Marie-Josée Morissette, invaincue malgré deux cancers
À 54 ans, Marie-Josée Morissette a vaincu deux cancers. Photo : courtoisie
Après cinq ans de lutte, Marie-Josée Morissette a célébré en octobre la fin de sa rémission du cancer du sein. Une victoire qui a un prix. À 54 ans, Marie-Josée Morissette, surnommée MariJo par ses proches, a traversé des épreuves qui auraient pu briser bien des personnes. En invalidité permanente après avoir vaincu deux cancers, cette mère monoparentale de deux filles de 24 et 20 ans a toujours su garder son sourire et sa bonne humeur.
Originaire de Chicoutimi, Marie-Josée a quitté le cocon familial à la fin du secondaire afin de poursuivre ses études en design intérieur au Cégep de Trois-Rivières. Mais alors que tout se passe pour le mieux sur le plan scolaire, Marie-Josée ressent une douleur persistante à la jambe. « J’avais du mal à me rendre au Cégep », raconte-t-elle.

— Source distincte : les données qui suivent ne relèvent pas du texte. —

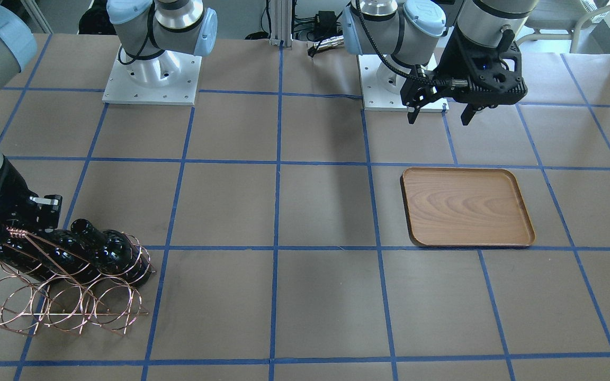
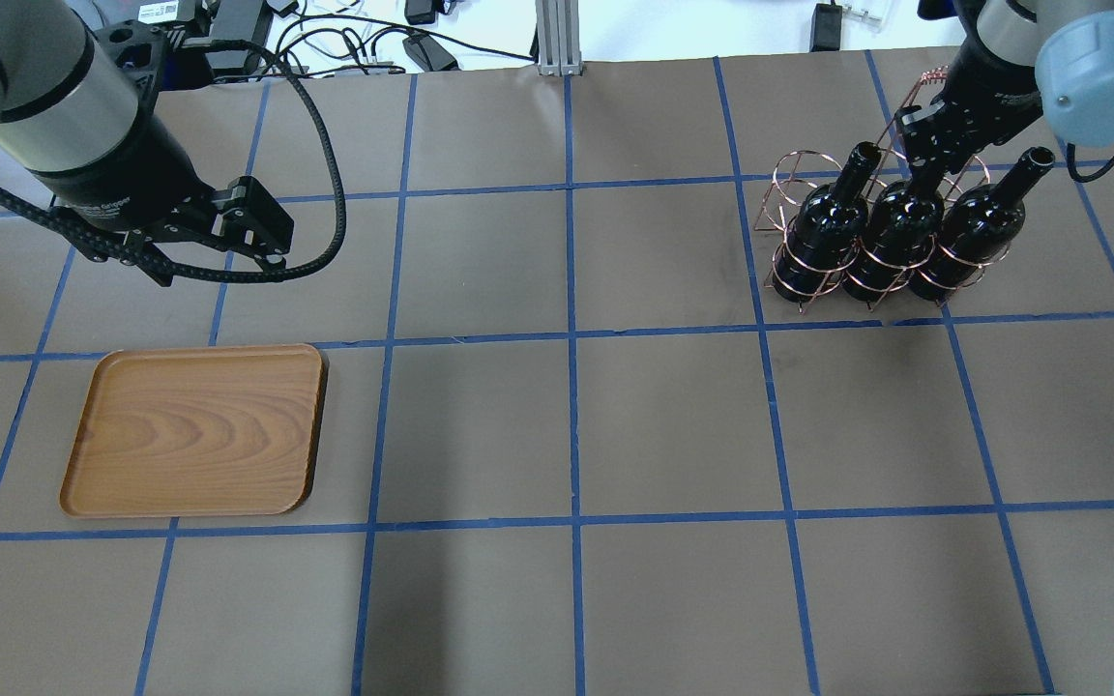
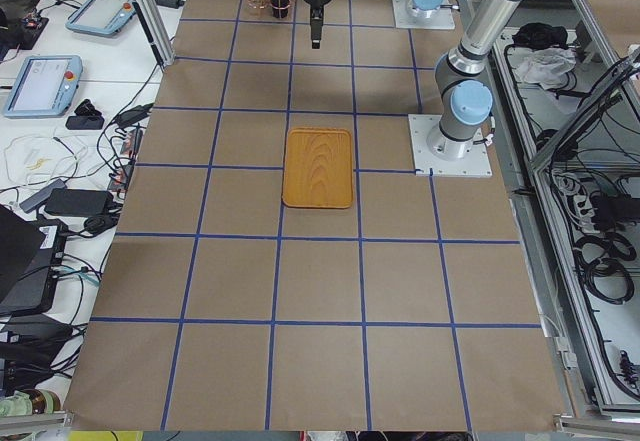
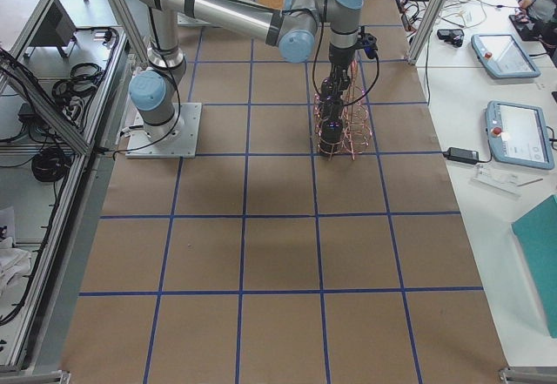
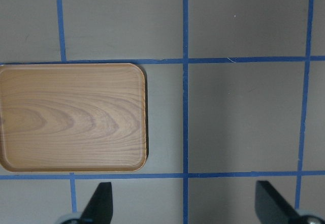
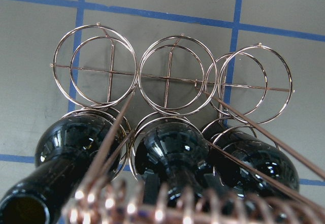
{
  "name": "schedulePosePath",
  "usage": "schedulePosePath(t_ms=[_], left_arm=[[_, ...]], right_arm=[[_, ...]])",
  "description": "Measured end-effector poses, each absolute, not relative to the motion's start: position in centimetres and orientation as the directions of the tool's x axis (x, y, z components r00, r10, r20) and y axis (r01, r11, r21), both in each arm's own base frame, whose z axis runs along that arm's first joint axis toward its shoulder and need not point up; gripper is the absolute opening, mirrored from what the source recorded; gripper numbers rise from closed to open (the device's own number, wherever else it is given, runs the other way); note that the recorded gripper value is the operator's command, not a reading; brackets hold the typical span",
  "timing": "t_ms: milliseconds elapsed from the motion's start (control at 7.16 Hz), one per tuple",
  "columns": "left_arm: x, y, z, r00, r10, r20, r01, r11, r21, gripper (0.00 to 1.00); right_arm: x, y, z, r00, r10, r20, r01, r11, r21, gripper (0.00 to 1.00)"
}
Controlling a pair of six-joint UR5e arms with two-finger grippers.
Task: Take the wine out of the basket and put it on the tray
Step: 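Move the right gripper over the nearest bottle neck and lower it, then close the right gripper on the bottle neck and lift it upright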
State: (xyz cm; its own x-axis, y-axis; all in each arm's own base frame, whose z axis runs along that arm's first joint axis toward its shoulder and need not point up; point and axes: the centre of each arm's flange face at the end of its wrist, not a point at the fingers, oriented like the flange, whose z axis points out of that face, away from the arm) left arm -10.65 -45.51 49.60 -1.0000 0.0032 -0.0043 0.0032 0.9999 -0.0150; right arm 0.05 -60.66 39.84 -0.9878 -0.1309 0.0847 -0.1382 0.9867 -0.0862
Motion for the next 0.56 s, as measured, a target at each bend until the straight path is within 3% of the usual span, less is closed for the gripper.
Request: schedulePosePath(t_ms=[559], left_arm=[[-10.7,-45.3,49.5,-1.000,0.004,-0.003,0.004,1.000,-0.010,1.00]], right_arm=[[1.0,-58.9,46.4,-0.974,-0.194,0.116,-0.210,0.966,-0.152,0.26]])
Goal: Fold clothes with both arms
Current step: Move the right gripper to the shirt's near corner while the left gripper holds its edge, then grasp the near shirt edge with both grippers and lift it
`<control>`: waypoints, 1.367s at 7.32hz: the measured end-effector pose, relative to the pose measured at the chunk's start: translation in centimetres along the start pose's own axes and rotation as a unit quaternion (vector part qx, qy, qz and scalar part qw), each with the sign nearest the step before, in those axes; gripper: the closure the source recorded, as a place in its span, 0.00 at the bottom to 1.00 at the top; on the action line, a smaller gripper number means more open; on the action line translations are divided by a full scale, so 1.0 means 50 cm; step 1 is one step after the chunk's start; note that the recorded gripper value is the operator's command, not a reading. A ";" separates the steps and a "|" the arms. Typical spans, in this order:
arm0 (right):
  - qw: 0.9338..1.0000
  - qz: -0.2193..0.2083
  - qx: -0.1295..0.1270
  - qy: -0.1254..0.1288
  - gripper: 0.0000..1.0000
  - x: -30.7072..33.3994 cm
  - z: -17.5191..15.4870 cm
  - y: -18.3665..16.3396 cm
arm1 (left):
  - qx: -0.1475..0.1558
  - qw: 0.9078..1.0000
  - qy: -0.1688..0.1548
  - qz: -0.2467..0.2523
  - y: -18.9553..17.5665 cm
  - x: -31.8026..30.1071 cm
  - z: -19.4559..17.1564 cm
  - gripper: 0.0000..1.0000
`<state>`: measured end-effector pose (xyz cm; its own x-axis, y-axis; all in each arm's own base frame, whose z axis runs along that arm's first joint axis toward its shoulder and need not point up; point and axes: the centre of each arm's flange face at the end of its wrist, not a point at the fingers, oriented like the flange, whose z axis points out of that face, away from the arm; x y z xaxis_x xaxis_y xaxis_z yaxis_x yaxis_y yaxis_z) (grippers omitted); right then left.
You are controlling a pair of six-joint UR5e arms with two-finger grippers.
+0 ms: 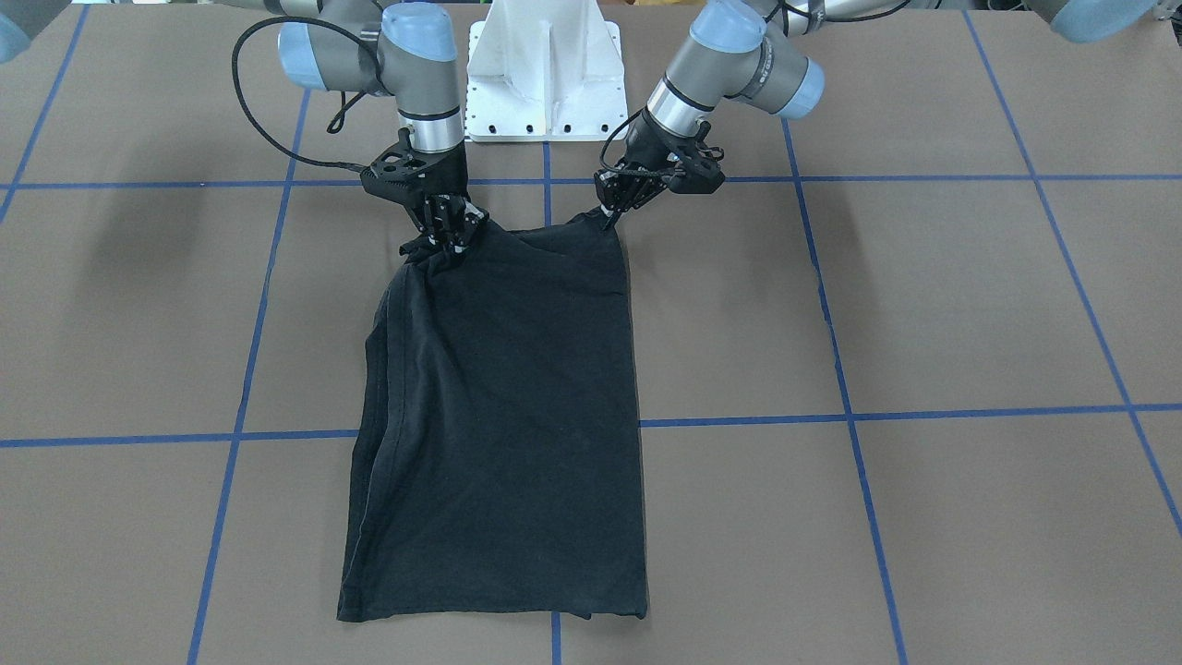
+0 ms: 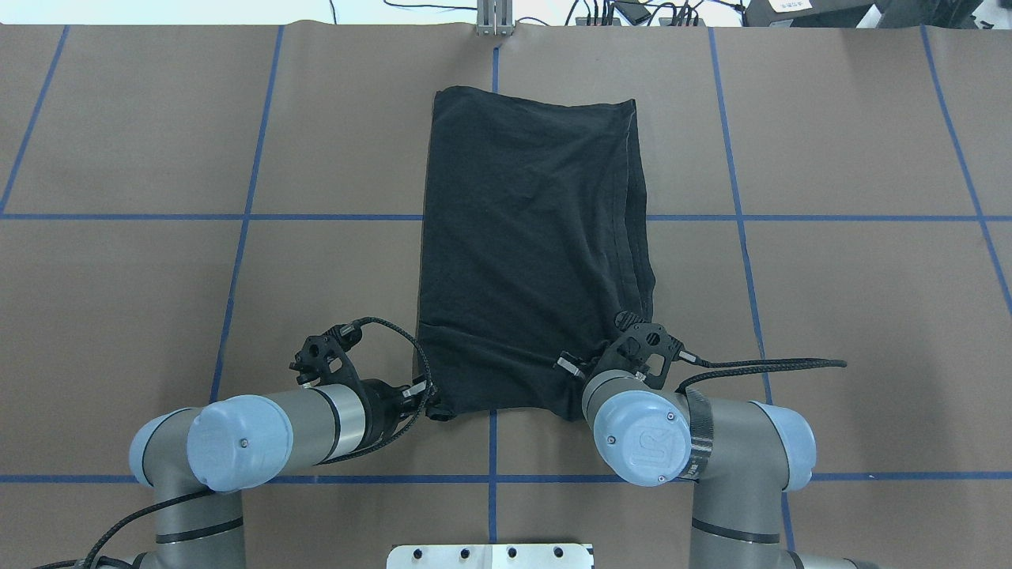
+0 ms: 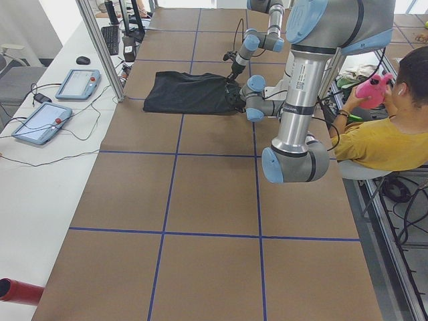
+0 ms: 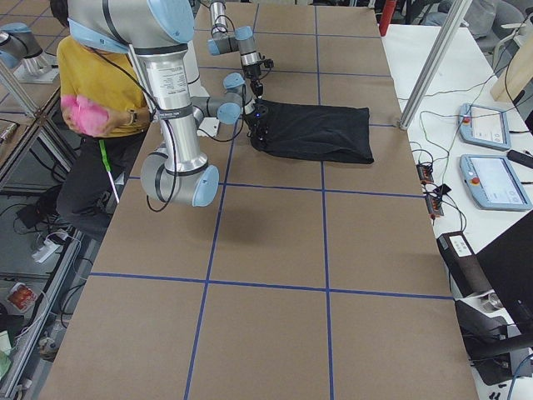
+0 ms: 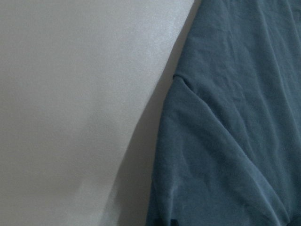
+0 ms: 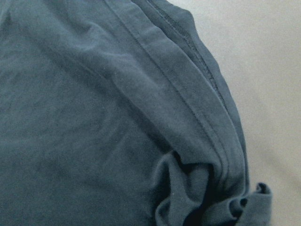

Après un an d’infiltrations à la cortisone et un diagnostic erroné de tendinite, elle apprend finalement qu’elle souffre d’une tumeur à cellules géantes et intéressantes au condyle fémoral externe. Un véritable choc pour la jeune étudiante qu’elle était.
« Tu as 21 ans, tu entends “tumeur” et dans ta tête, tu entends “tu meurs”, se souvient-elle. Tu te retrouves à passer des examens, entourée de personnes âgées, sans cheveux, visiblement malades. Puis tu arrives avec ta grande tignasse brune et tu penses que tu vas mourir. »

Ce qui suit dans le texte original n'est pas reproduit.